Given records section start

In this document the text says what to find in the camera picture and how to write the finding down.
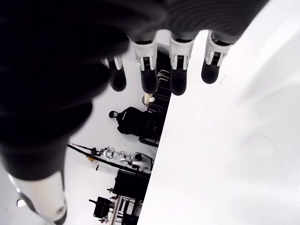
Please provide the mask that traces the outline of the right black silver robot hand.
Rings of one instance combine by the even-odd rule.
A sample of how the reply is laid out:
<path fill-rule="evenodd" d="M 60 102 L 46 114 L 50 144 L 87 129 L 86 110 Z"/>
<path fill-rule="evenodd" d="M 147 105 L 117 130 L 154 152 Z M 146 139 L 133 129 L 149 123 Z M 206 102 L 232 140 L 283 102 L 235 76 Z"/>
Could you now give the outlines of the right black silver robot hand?
<path fill-rule="evenodd" d="M 202 80 L 214 83 L 230 47 L 264 0 L 3 0 L 0 3 L 0 160 L 29 209 L 50 225 L 67 217 L 69 138 L 108 85 L 126 86 L 133 46 L 146 93 L 157 89 L 156 33 L 170 31 L 170 88 L 187 85 L 193 42 L 208 30 Z"/>

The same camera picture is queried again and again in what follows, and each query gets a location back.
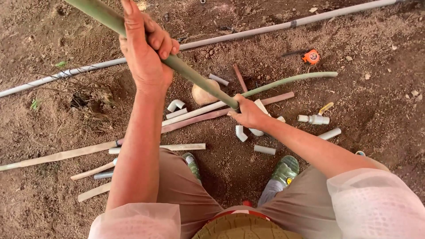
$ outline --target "person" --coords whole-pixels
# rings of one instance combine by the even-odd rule
[[[137,87],[105,213],[89,238],[424,238],[425,208],[382,164],[265,115],[237,94],[247,128],[269,133],[311,164],[279,161],[259,206],[223,209],[202,187],[195,157],[159,148],[165,94],[173,71],[161,59],[177,41],[122,0],[121,50]]]

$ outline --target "khaki shorts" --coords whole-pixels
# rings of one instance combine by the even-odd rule
[[[181,239],[192,238],[219,213],[246,209],[260,212],[282,229],[306,238],[342,237],[326,177],[312,166],[261,207],[233,206],[224,210],[199,184],[182,157],[160,148],[157,202],[180,205]]]

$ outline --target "translucent sleeve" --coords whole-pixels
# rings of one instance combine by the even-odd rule
[[[179,239],[179,205],[130,203],[99,215],[89,239]]]
[[[362,168],[327,186],[344,238],[425,238],[425,207],[396,175]]]

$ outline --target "dirt ground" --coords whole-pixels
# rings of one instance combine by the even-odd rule
[[[139,1],[139,5],[173,38],[187,34],[183,41],[187,43],[231,33],[220,27],[245,31],[313,15],[308,12],[312,7],[322,13],[364,2],[207,0],[202,5],[198,0],[149,0]],[[106,3],[122,12],[118,0]],[[422,1],[411,0],[189,49],[179,57],[204,76],[213,73],[230,81],[229,86],[221,87],[228,94],[242,92],[233,63],[239,65],[250,89],[256,83],[308,71],[337,71],[335,78],[303,80],[251,99],[294,91],[294,98],[266,107],[273,117],[283,116],[288,124],[315,135],[341,128],[342,134],[330,141],[352,152],[365,151],[425,202],[424,9]],[[309,67],[299,56],[280,57],[305,48],[317,49],[321,61]],[[74,68],[119,57],[118,36],[63,1],[0,3],[0,90],[57,73],[54,64],[60,61]],[[191,97],[191,87],[176,75],[166,105],[181,99],[188,110],[199,108]],[[413,90],[419,95],[412,95]],[[86,106],[71,104],[75,91],[88,99]],[[0,98],[0,164],[123,138],[134,94],[130,72],[123,64]],[[30,109],[33,100],[39,101],[37,110]],[[329,125],[297,122],[297,115],[315,114],[329,102],[335,103],[326,113],[331,118]],[[192,153],[198,159],[205,189],[225,208],[242,200],[256,204],[275,163],[284,155],[296,156],[266,137],[250,134],[241,143],[235,125],[224,116],[161,138],[162,144],[207,144],[207,150]],[[254,144],[274,147],[277,153],[254,153]],[[108,195],[82,203],[77,196],[109,179],[71,181],[69,177],[112,159],[103,151],[0,172],[0,238],[86,238],[92,221],[104,211]],[[308,163],[298,159],[305,169]]]

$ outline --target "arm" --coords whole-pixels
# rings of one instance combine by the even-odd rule
[[[264,131],[301,158],[320,170],[327,178],[359,168],[376,168],[366,157],[355,155],[338,145],[294,128],[264,114],[251,100],[237,94],[241,114],[231,112],[242,125]]]
[[[159,183],[159,142],[165,93],[173,71],[161,63],[178,52],[179,44],[143,14],[133,1],[122,1],[127,38],[121,51],[137,87],[124,144],[115,166],[106,211],[136,202],[156,202]],[[148,42],[145,31],[149,32]]]

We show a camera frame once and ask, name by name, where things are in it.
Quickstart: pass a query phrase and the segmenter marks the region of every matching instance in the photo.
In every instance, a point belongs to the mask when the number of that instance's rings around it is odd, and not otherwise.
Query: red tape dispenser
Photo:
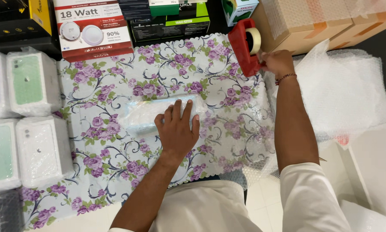
[[[262,65],[256,53],[260,50],[261,37],[255,28],[254,20],[240,20],[228,34],[233,51],[236,54],[245,77],[256,75]]]

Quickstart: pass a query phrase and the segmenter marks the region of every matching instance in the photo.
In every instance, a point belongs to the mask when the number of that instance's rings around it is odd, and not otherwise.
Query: white shirt
[[[350,232],[323,169],[287,166],[280,175],[284,232]],[[260,232],[250,220],[243,189],[227,180],[182,184],[167,190],[149,232]],[[108,232],[131,232],[112,228]]]

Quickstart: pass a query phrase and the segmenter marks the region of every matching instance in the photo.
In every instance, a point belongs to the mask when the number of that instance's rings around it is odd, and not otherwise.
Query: tape roll
[[[246,41],[250,55],[254,55],[260,50],[262,37],[256,28],[252,27],[246,29]]]

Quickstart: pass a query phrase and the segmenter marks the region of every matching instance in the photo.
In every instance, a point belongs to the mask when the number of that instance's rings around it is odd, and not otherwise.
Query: brown cardboard box
[[[330,40],[330,50],[354,46],[386,29],[386,12],[352,18],[353,25]]]
[[[293,55],[307,53],[318,43],[332,38],[353,24],[352,20],[347,18],[293,27],[274,39],[263,4],[260,0],[259,2],[251,18],[255,21],[256,28],[262,37],[261,49],[264,52],[289,50]]]

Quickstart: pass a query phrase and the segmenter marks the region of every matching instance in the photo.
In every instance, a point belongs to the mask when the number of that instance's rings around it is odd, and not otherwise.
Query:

Given records section end

= To do =
Word for word, restate the lines from the first line of the material through the line containing "60 102 L 46", with the pictures left out.

= Output of the exercise =
In this document the text says what to find in the camera picture and how to write the finding down.
Please provide the mask that traces the outline of the right black silver robot hand.
Rings of one instance combine by the even-odd rule.
A sample of how the reply is laid out:
<path fill-rule="evenodd" d="M 60 102 L 46 114 L 50 144 L 87 129 L 86 110 Z"/>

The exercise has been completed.